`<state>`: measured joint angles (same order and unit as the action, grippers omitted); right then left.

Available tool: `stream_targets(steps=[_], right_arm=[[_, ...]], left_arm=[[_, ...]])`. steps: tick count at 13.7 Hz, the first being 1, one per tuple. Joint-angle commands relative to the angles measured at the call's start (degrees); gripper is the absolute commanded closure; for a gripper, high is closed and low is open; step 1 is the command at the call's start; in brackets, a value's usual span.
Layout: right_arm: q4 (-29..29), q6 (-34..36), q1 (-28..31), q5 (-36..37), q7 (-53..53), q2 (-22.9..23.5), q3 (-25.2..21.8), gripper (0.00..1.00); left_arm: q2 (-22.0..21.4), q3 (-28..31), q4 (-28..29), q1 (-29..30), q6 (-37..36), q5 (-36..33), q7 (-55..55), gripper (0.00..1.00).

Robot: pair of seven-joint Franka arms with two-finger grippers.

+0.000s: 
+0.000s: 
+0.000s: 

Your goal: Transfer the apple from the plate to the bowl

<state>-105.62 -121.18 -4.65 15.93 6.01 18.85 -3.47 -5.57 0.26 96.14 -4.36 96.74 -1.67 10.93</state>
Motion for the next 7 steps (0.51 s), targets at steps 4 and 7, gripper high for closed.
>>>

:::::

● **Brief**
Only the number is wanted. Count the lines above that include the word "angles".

● **Answer box**
2